The metric changing the way soccer is interpreted


soccer_field_background.jpg


Introduction

In the following blog post I discuss the expected goals (xG) metric for soccer, its origins, how it works, and why it has become so important in the way the game is analyzed.

Full disclosure, the Data Science Bootcamp I enrolled with Flatiron School requires four blog post submissions as part of the curriculum. This is the forth of my posts, for phase four.

Index

  • History
  • Definition
  • Misconceptions
  • How is xG Calculated?
  • How is xG Applied?
  • Future of xG

History

‘Quality without results is pointless, results without quality is boring’

Johan Cruyff

In 2002, ‘moneyball’ transformed baseball, when the Oakland Athletics utilized ‘sabermetrics’ models to overperform what their budget suggested they were capable of through the use of advanced data science.

In much the same way, data science has begun to penetrate the highest levels of soccer, largely exemplified by the popularization (and its subsequent polarization) of the xG metric.

In 2004, Jake Ensum, Richard Pollard and Samuel Taylor conducted a study of matches from the 2002 World Cup ‘to investigate and quantify factors that might affect the success of a shot,’ and using logistic regression identified five factors that had a significant effect:

  • Distance from Goal
  • Angle from Goal
  • Distance from Nearest the Defender
  • If the Assist was a Cross
  • Number of Players Between the Shot and Goal

In 2012, Sam Green, of Opta, a British sports analytics company, introduced the term 'expected goals' and ‘xG’ in regards to football (soccer). He described the metric calculated by Opta as a means to:

  • ‘Accurately and effectively increase our chances of scoring and therefore winning matches’
  • ‘Use data from a defensive perspective to limit the better chances by defending key areas of the pitch’
  • ‘Look at each player's shots and tally up the probability of each of them being a goal to give an expected goal (xG) value’

Early adoption by betting markets has since helped xG become a regular feature of mainstream soccer broadcasts and media analysis.


Definition

‘The most difficult thing in [soccer] is to score a goal’

Pep Guardiola

xG is a measurement of the quality of a shot.

xG calculates the likelihood that a shot will be scored based on a combination of features regarding the shot itself and the play leading to the shot.

xG is measured on a scale between zero and one, with zero representing no goal and one representing a goal.


Misconceptions

‘[xG] must be the most useless stat in the history of football! What does it tell you? The game’s finished 3-1, why do you show expected goals afterwards?’

Jeff Stelling, Sky Sports Soccer Analyst

Criticisms of xG often cite scenarios where the metric differs from the actual outcome. If a game ends 1-0, but the expected goals isreversed, 0.57-1.13, critics will often claim that the metric is flawed. However, xG is only intended as a measurement of chance quality and not as a predictor of the eventual outcome of the game. Variance is expected, but long-term is expected to regress toward the mean.

Also, xG, as with all calculated metrics, should be refined and adjusted over time for accuracy, so a long-term trending difference can actually help in making those appropriate refinements and adjustments to improve the quality of the metric.

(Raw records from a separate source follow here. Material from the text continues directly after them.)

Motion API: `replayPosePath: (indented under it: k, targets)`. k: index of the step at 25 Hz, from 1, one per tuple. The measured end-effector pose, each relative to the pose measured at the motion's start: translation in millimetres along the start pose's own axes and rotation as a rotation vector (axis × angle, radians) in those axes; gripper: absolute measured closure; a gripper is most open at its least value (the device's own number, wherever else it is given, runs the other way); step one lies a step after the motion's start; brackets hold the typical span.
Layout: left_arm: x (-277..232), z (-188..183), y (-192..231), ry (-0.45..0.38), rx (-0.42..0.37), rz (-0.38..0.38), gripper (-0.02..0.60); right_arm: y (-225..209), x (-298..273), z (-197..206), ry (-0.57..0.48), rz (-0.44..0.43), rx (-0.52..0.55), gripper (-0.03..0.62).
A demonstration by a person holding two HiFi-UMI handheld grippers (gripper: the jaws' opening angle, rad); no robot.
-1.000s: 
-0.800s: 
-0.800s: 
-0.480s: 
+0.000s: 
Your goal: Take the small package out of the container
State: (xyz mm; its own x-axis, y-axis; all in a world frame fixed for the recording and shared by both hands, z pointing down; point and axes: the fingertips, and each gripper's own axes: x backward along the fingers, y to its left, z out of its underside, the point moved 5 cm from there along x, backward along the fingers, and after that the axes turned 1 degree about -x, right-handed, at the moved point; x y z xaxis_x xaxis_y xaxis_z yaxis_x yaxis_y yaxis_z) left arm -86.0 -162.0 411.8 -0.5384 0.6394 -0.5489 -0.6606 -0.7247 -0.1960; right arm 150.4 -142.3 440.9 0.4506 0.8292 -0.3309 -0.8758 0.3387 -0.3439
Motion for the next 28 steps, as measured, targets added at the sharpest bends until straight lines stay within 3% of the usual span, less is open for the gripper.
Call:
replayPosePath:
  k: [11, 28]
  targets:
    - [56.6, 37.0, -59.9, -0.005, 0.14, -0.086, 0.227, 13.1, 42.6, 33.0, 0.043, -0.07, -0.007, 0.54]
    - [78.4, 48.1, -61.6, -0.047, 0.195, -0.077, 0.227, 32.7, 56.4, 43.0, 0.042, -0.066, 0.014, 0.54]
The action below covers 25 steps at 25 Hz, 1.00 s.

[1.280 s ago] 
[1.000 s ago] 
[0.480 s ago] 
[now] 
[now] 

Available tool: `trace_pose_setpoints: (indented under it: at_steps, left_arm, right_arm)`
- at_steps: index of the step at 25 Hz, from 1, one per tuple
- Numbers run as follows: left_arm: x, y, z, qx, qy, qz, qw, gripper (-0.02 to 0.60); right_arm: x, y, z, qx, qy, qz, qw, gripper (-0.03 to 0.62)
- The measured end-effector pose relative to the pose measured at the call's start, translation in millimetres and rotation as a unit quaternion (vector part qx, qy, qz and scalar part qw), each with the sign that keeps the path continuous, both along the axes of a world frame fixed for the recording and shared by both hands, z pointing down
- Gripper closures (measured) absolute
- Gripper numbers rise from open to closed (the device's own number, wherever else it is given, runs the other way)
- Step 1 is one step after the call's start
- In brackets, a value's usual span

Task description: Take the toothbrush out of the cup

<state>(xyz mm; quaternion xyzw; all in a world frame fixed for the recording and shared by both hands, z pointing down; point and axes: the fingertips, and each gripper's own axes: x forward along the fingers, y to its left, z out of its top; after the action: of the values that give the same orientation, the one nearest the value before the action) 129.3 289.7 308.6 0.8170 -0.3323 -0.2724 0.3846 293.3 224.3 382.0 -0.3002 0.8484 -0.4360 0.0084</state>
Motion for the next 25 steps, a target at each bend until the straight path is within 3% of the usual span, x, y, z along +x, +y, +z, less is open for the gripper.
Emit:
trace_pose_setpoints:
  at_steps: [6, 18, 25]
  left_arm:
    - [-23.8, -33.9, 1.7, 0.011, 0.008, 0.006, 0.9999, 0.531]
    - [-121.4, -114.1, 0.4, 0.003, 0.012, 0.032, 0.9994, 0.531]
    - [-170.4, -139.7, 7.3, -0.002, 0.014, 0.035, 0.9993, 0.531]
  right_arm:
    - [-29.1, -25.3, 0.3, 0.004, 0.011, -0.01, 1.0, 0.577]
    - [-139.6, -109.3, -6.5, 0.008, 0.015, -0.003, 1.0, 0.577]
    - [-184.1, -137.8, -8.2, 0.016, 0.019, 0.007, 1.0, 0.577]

Another misconception is in the literal interpretation of the name, ‘expected goals.’ xG is not a literal ‘expectation’ of if goals will be scored (see above, xG is not a predictor of the outcome). The name ‘expected goals’ is derived from the mathematical concept ‘expected value,’ a measure of the likelihood of an outcome occurring. For example, the expected value of a fair coin toss landing on heads is 50%.

Another note on variance, a player or team over or underperforming their xG, does not impact future predictions. This is the concept of ‘Gambler’s Fallacy’, which dictates that the outcome of previous examples does not affect the likelihood of future outcomes. For example, given a large sample, the expectation is the average across all coin tosses will average 50%, however, a coin landing heads three-times in a row does not change the likelihood of the next coin toss being heads is still 50%.


How is xG Calculated?

You study and think and discuss, and you come up with a model of playing.

Carlo Ancelloti

xG is not a standardized metric, and, therefore, many different proprietary variants exist amongst various sports analytics organizations, betting companies, soccer clubs, etc.

That said, generally, xG is built using a classifier model with input from a large historical dataset of shots, incorporating a number of variables which have been deemed to significantly affect the likelihood of a goal being scored.

Some of the most commonly incorporated variables in current top performing models are:

  • Distance to the Goal
  • Angle to the Goal​
  • Opponent Players Between the Shot and Goal
  • Total Players Between the Shot and Goal
  • Bodypart Used to Shoot
  • Type of Assist
  • Pattern of Play

The variables are then used to fit the classification model and produce a prediction percentage for each shot, which is labeled the xG.


How is xG Applied?

‘[Soccer] is like hunting. One second can change it all, but it's not just any second, it's a flash. The prey is there and suddenly then it's not. In an instant it's over - you won't have the chance again. You need to know which one precise second to train for, and to understand that moment.’

Diego Simeone

By quantifying the quality of shots, xG, adds context beyond traditional statistics, by assigning a measure to the quality of shots.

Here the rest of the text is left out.